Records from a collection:

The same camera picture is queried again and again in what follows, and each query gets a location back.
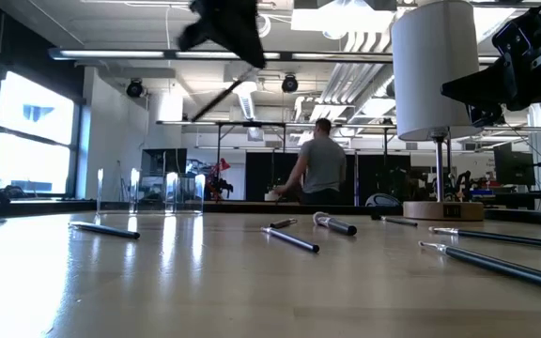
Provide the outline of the clear acrylic organizer container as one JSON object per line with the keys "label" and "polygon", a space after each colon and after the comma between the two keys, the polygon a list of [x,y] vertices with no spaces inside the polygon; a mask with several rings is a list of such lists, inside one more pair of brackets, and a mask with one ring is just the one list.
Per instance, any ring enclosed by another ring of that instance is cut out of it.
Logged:
{"label": "clear acrylic organizer container", "polygon": [[103,199],[102,169],[98,172],[98,193],[96,213],[121,213],[129,215],[177,214],[198,215],[203,212],[205,201],[205,175],[148,174],[144,170],[132,168],[129,182],[119,180],[117,201]]}

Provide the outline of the red desk lamp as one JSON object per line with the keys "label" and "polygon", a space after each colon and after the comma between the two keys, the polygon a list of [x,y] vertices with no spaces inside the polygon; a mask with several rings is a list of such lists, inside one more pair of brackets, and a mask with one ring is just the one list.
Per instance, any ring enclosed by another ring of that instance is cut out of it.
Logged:
{"label": "red desk lamp", "polygon": [[230,196],[230,193],[234,191],[234,187],[221,177],[221,173],[229,168],[230,165],[224,158],[220,158],[219,161],[211,167],[206,179],[205,188],[208,200],[223,200],[224,193],[226,193],[227,196]]}

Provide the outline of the dark brush with silver ferrule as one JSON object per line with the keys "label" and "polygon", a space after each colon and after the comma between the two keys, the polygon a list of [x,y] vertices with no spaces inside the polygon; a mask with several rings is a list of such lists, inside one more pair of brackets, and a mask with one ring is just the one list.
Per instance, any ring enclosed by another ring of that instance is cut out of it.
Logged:
{"label": "dark brush with silver ferrule", "polygon": [[291,236],[287,233],[281,232],[275,228],[262,227],[261,231],[275,238],[279,238],[285,242],[295,245],[301,249],[317,254],[319,252],[319,246],[317,244],[308,242],[301,238]]}

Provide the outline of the long dark makeup brush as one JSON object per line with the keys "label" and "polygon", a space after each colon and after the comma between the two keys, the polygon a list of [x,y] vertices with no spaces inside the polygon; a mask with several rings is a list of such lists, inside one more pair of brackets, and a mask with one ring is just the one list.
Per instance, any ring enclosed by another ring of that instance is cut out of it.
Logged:
{"label": "long dark makeup brush", "polygon": [[478,268],[487,269],[530,284],[541,286],[541,270],[539,269],[532,269],[530,267],[501,260],[496,257],[440,243],[419,241],[418,245],[422,248],[434,250],[437,253],[446,255],[461,262],[471,264]]}
{"label": "long dark makeup brush", "polygon": [[526,238],[526,237],[519,237],[519,236],[488,233],[488,232],[482,232],[482,231],[461,230],[457,228],[429,227],[428,230],[434,234],[440,234],[440,235],[453,235],[453,236],[460,236],[460,237],[467,237],[467,238],[481,238],[481,239],[488,239],[488,240],[541,247],[540,238]]}

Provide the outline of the black computer monitor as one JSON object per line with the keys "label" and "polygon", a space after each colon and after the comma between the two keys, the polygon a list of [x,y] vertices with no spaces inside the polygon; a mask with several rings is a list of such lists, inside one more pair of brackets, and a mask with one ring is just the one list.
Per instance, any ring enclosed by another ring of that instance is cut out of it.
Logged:
{"label": "black computer monitor", "polygon": [[147,176],[162,176],[167,173],[185,174],[187,149],[145,149],[142,151],[142,172]]}

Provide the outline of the black partition panels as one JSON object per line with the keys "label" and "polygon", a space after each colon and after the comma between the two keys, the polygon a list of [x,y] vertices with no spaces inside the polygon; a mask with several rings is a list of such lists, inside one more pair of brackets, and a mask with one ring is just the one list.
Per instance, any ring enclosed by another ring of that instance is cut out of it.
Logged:
{"label": "black partition panels", "polygon": [[[297,157],[297,153],[247,152],[245,199],[264,202],[270,188],[288,179]],[[340,188],[340,204],[354,205],[355,188],[360,206],[378,192],[388,192],[402,200],[406,195],[406,172],[411,168],[410,156],[388,155],[387,166],[384,164],[383,155],[347,155],[347,178]]]}

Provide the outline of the large window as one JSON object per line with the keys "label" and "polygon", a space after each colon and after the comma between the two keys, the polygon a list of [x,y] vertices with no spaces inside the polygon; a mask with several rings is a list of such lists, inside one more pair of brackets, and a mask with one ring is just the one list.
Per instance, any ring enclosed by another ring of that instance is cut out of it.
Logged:
{"label": "large window", "polygon": [[0,82],[0,189],[70,191],[76,104],[12,71]]}

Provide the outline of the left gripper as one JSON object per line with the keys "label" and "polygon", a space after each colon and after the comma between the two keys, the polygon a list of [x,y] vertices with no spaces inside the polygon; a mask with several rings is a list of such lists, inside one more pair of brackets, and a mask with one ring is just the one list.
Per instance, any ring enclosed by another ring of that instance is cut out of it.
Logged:
{"label": "left gripper", "polygon": [[177,39],[181,51],[208,41],[215,24],[218,44],[255,68],[266,67],[256,22],[257,0],[191,0],[189,9],[203,21],[183,29]]}

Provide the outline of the black monitor on arm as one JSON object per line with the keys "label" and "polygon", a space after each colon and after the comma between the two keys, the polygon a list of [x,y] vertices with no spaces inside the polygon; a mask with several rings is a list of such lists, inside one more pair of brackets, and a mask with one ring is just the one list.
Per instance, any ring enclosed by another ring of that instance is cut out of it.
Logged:
{"label": "black monitor on arm", "polygon": [[493,150],[495,174],[502,185],[533,186],[535,184],[533,155],[512,150],[510,144]]}

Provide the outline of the thick fluffy powder brush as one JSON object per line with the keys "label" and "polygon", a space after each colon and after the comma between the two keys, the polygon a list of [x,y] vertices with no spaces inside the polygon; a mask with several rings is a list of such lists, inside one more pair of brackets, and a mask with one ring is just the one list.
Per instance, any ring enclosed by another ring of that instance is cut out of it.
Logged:
{"label": "thick fluffy powder brush", "polygon": [[324,212],[316,212],[313,215],[313,221],[315,225],[327,227],[332,231],[347,236],[354,236],[357,234],[358,231],[358,229],[354,225],[338,220]]}

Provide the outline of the person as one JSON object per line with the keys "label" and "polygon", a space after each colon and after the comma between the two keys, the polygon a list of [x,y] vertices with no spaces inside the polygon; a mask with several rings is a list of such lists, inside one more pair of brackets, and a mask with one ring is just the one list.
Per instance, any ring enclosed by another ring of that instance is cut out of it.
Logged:
{"label": "person", "polygon": [[330,206],[340,202],[340,187],[346,179],[347,156],[331,137],[332,122],[316,121],[313,138],[300,149],[297,161],[284,185],[273,189],[283,195],[300,184],[300,203],[309,206]]}

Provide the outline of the dark rounded helmet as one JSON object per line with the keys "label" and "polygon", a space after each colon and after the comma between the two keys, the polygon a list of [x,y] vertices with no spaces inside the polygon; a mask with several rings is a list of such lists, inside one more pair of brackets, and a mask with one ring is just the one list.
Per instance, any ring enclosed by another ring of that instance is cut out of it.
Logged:
{"label": "dark rounded helmet", "polygon": [[365,202],[367,207],[400,207],[401,202],[386,193],[375,193],[369,196]]}

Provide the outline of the long ceiling light bar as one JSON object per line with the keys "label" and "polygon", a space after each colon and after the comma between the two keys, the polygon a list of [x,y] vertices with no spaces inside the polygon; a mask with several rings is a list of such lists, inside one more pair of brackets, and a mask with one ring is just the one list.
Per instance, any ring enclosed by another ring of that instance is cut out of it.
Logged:
{"label": "long ceiling light bar", "polygon": [[[178,50],[78,50],[52,48],[49,56],[54,60],[186,60],[186,61],[233,61],[236,54],[227,51]],[[271,62],[319,62],[319,63],[374,63],[391,64],[393,55],[388,53],[345,52],[265,52]]]}

▶ _What to produce_:
Leave the pictures out, and transcribe each of the records exactly.

▶ _Answer box_:
The same camera picture is queried again and again in what follows, and each query gets a location back.
Provide the outline of the clear acrylic organizer container as one JSON object per line with the keys "label" and "polygon", a space after each colon and after the comma between the two keys, the polygon a list of [x,y] vertices with no spaces inside the polygon; a mask with several rings is a list of such lists, inside one more pair of brackets, and a mask with one ring is just the one list.
Per instance, any ring enclosed by another ring of that instance is cut out of it.
Logged:
{"label": "clear acrylic organizer container", "polygon": [[103,199],[102,169],[98,172],[98,193],[96,213],[121,213],[129,215],[177,214],[198,215],[203,212],[205,201],[205,175],[148,174],[144,170],[132,168],[129,182],[119,180],[117,201]]}

Provide the outline of the red desk lamp as one JSON object per line with the keys "label" and "polygon", a space after each colon and after the comma between the two keys, the polygon a list of [x,y] vertices with no spaces inside the polygon; a mask with several rings is a list of such lists, inside one more pair of brackets, and a mask with one ring is just the one list.
Per instance, any ring enclosed by another ring of that instance is cut out of it.
Logged:
{"label": "red desk lamp", "polygon": [[230,196],[230,193],[234,191],[234,187],[221,177],[221,173],[229,168],[230,165],[224,158],[220,158],[219,161],[211,167],[206,179],[205,188],[208,200],[223,200],[224,193],[226,193],[227,196]]}

Provide the outline of the dark brush with silver ferrule as one JSON object per line with the keys "label" and "polygon", a space after each colon and after the comma between the two keys, the polygon a list of [x,y] vertices with no spaces inside the polygon; a mask with several rings is a list of such lists, inside one more pair of brackets, and a mask with one ring is just the one list.
Per instance, any ring enclosed by another ring of that instance is cut out of it.
Logged:
{"label": "dark brush with silver ferrule", "polygon": [[291,236],[287,233],[281,232],[275,228],[262,227],[261,231],[275,238],[279,238],[285,242],[295,245],[301,249],[317,254],[319,252],[319,246],[317,244],[308,242],[301,238]]}

Provide the outline of the long dark makeup brush as one JSON object per line with the keys "label" and "polygon", a space after each colon and after the comma between the two keys, the polygon a list of [x,y] vertices with no spaces inside the polygon; a mask with several rings is a list of such lists, inside one more pair of brackets, and a mask with one ring is just the one list.
Per instance, any ring enclosed by another ring of that instance is cut out of it.
Logged:
{"label": "long dark makeup brush", "polygon": [[478,268],[487,269],[530,284],[541,286],[541,270],[539,269],[532,269],[530,267],[501,260],[496,257],[440,243],[419,241],[418,245],[422,248],[434,250],[437,253],[446,255],[461,262],[471,264]]}
{"label": "long dark makeup brush", "polygon": [[526,238],[526,237],[519,237],[519,236],[488,233],[488,232],[482,232],[482,231],[461,230],[457,228],[429,227],[428,230],[434,234],[440,234],[440,235],[453,235],[453,236],[460,236],[460,237],[467,237],[467,238],[481,238],[481,239],[488,239],[488,240],[541,247],[540,238]]}

Provide the outline of the black computer monitor as one JSON object per line with the keys "label" and "polygon", a space after each colon and after the comma between the two keys, the polygon a list of [x,y] vertices with no spaces inside the polygon; a mask with several rings is a list of such lists, inside one more pair of brackets, and a mask with one ring is just the one list.
Per instance, any ring enclosed by another ring of that instance is cut out of it.
Logged:
{"label": "black computer monitor", "polygon": [[147,176],[162,176],[167,173],[185,174],[187,149],[145,149],[142,151],[142,172]]}

Provide the outline of the black partition panels as one JSON object per line with the keys "label" and "polygon", a space after each colon and after the comma between the two keys, the polygon a list of [x,y] vertices with no spaces inside the polygon; a mask with several rings is a list of such lists, inside one more pair of brackets, and a mask with one ring is just the one list.
Per instance, any ring enclosed by another ring of that instance is cut out of it.
Logged:
{"label": "black partition panels", "polygon": [[[297,157],[297,153],[247,152],[245,199],[264,202],[270,188],[288,179]],[[340,188],[340,204],[354,205],[355,188],[360,206],[378,192],[388,192],[402,200],[406,195],[406,172],[411,168],[410,156],[388,155],[387,166],[384,164],[383,155],[347,155],[347,178]]]}

Provide the outline of the large window as one JSON object per line with the keys "label" and "polygon", a space after each colon and after the comma between the two keys, the polygon a list of [x,y] vertices with no spaces inside the polygon; a mask with several rings is a list of such lists, inside one more pair of brackets, and a mask with one ring is just the one list.
Per instance, any ring enclosed by another ring of that instance is cut out of it.
Logged:
{"label": "large window", "polygon": [[0,82],[0,189],[70,191],[76,104],[12,71]]}

Provide the outline of the left gripper as one JSON object per line with the keys "label" and "polygon", a space after each colon and after the comma between the two keys, the polygon a list of [x,y] vertices with no spaces inside the polygon; a mask with several rings is a list of such lists, inside one more pair of brackets, and a mask with one ring is just the one list.
Per instance, any ring enclosed by another ring of that instance is cut out of it.
Logged:
{"label": "left gripper", "polygon": [[177,39],[181,51],[208,41],[215,24],[218,44],[255,68],[266,67],[256,22],[257,0],[191,0],[189,9],[203,21],[183,29]]}

Provide the outline of the black monitor on arm as one JSON object per line with the keys "label" and "polygon", a space after each colon and after the comma between the two keys, the polygon a list of [x,y] vertices with no spaces inside the polygon; a mask with several rings is a list of such lists, inside one more pair of brackets, and a mask with one ring is just the one list.
Per instance, any ring enclosed by another ring of that instance is cut out of it.
Logged:
{"label": "black monitor on arm", "polygon": [[493,150],[495,174],[502,185],[533,186],[535,184],[533,155],[512,150],[510,144]]}

Provide the outline of the thick fluffy powder brush as one JSON object per line with the keys "label" and "polygon", a space after each colon and after the comma between the two keys, the polygon a list of [x,y] vertices with no spaces inside the polygon; a mask with several rings is a list of such lists, inside one more pair of brackets, and a mask with one ring is just the one list.
Per instance, any ring enclosed by another ring of that instance is cut out of it.
Logged:
{"label": "thick fluffy powder brush", "polygon": [[324,212],[316,212],[313,215],[313,221],[315,225],[327,227],[332,231],[347,236],[354,236],[357,234],[358,231],[358,229],[354,225],[338,220]]}

Provide the outline of the person as one JSON object per line with the keys "label" and "polygon", a space after each colon and after the comma between the two keys, the polygon a list of [x,y] vertices with no spaces inside the polygon; a mask with several rings is a list of such lists, inside one more pair of brackets, and a mask with one ring is just the one list.
Per instance, any ring enclosed by another ring of that instance is cut out of it.
Logged:
{"label": "person", "polygon": [[330,206],[340,202],[340,187],[346,179],[347,156],[331,137],[332,122],[316,121],[313,138],[300,149],[297,161],[284,185],[273,189],[283,195],[300,184],[300,203],[309,206]]}

Provide the outline of the dark rounded helmet as one JSON object per line with the keys "label" and "polygon", a space after each colon and after the comma between the two keys, the polygon a list of [x,y] vertices with no spaces inside the polygon; a mask with several rings is a list of such lists, inside one more pair of brackets, and a mask with one ring is just the one list.
Per instance, any ring enclosed by another ring of that instance is cut out of it.
Logged:
{"label": "dark rounded helmet", "polygon": [[365,202],[367,207],[400,207],[401,202],[386,193],[375,193],[369,196]]}

Provide the outline of the long ceiling light bar as one JSON object per line with the keys "label" and "polygon", a space after each colon and after the comma between the two keys, the polygon a list of [x,y] vertices with no spaces inside the polygon; a mask with several rings is a list of such lists, inside one more pair of brackets, and a mask with one ring is just the one list.
Per instance, any ring enclosed by another ring of that instance is cut out of it.
Logged:
{"label": "long ceiling light bar", "polygon": [[[178,50],[78,50],[52,48],[49,56],[54,60],[186,60],[186,61],[233,61],[236,54],[227,51]],[[271,62],[319,62],[319,63],[374,63],[391,64],[393,55],[388,53],[345,52],[265,52]]]}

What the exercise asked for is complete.